Tomasso & Willoughby Gerrish ~ Emily Young: Carving in Time - Catalog - Page 9
The twenty first century finds us in a philosophical and environmental chaos, a kind of nightmare in a
potential paradise. Technology and ethics fight for the middle ground, while around the world the land literally burns, floods destroy, and the heating seas become dangerous to life: the old waterways run dry, glaciers
and poles melt. It’s plausible, we are told, that in the years to come, humankind’s numbers will dwindle, possibly to extinction: technology may save a few of us. Many of our descendants and our fellow creatures and life
forms on Earth will be lost in the future times of heavy climatic pollution - climate chaos: brought on by us,
humans living now. Maybe not, maybe the world will be mended again. Both possibilities are real, a completely new experience for humans, and the stories of destruction are incomprehensible and terrifying. Cassandra
lives again.
In centuries or millennia to come, who will still live on Earth? Who will look back at us and read signs of
our lives and civilisations? What will they see? What will they, or it, understand of us? Stones carved in
this contemporary world have a good chance of enduring into unknowable futures, where, like the stone
carvings and buildings we see now from thousands of years in the past, they’ll bear some kind of witness to us.
A stone carver can put into the working of the stone their thoughts, questions, dreams. Those carvers
from history, across the globe, with skill and poetic justification, live on with us now, telling us
elements of their thoughts, questions and dreams. Carved stone manifests the purposes of art, of
poetry, in cultures around the world throughout human history. Stone endures. It can hold beauty for us.
These are the thoughts that now run through my life and work, and which I carve into stone. In nature, stone
can tell us more than we knew we knew: the fossil record has allowed us to see into the geological past, and
it’s shown us how to look further out, into deep space and deep time; we get a sense of how big is our world,
and our universe. And also it’s shown us how to look further in, into the nature of matter, energy, time, and
consciousness: both, outwards and inwards, shown us how little we know, how little we are. How we stand at
a convergence of these two realities, the vast outside, and the unimaginably small, marrying them together in
our human endeavours.
The stones worked those thousands of years ago, Greek, Etruscan, Roman, carry the power of the first essays
into manifesting extremely complex realities, a culture that tore through the whole of the Mediterranean and
left a vast amount of carved and built stone for us now to admire, wonder at and treasure. It’s the reason I live
on the Tyrrehnian coast of western Italy, watching the seas where Odysseus sailed. It’s not so long ago, from my
point of view, compared to the billions of years since the creation of our universe. I claim the Archaic Greek
sculptors as my teachers, my guides. Look in, to your mind and heart, look out, to the star-studded night sky,
and keep looking. It’s the only thing that begins to make sense.

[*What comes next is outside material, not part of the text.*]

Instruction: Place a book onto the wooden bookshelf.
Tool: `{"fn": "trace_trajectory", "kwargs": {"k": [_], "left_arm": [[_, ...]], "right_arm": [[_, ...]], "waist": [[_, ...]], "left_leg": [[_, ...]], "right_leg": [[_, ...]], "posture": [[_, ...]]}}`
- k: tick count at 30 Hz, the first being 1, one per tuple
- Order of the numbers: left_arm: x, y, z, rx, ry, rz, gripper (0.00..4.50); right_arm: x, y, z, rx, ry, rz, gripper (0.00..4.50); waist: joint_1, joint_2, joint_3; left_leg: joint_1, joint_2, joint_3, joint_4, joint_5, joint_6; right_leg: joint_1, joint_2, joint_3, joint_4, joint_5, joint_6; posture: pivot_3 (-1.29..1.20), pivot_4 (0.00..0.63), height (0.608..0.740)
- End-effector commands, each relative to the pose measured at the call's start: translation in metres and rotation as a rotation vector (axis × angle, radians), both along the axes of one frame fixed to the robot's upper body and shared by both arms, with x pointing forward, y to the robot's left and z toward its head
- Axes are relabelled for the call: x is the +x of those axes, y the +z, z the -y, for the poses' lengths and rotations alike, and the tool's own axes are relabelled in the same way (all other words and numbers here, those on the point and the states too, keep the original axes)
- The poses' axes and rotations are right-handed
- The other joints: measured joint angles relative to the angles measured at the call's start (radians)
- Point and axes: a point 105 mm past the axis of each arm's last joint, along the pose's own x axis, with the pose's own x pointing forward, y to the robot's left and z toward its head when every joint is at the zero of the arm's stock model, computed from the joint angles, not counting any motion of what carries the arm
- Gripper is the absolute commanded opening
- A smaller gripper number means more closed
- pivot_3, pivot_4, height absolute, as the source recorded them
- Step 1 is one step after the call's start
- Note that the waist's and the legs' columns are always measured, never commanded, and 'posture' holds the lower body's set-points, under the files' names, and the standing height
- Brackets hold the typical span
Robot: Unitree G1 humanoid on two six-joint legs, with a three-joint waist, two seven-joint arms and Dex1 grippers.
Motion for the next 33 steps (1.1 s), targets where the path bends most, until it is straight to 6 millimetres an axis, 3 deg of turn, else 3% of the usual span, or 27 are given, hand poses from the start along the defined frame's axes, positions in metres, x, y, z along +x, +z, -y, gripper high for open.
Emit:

There are profound mysteries in our lives, where we’re blind and helpless in the face of nature. We have to see
ourselves, as the saying goes, through a glass darkly. To carve a thoughtfulness into a stone, and bring the touch
of a human life, a dream of beauty, of compassion, to a rock, whose existence is so wild, so simple and so much
more ancient than ours, is a call, a bleat, into the future from us, now. The ancient Greeks still call to us from
their time just as I desire my work to call to some unknowable future.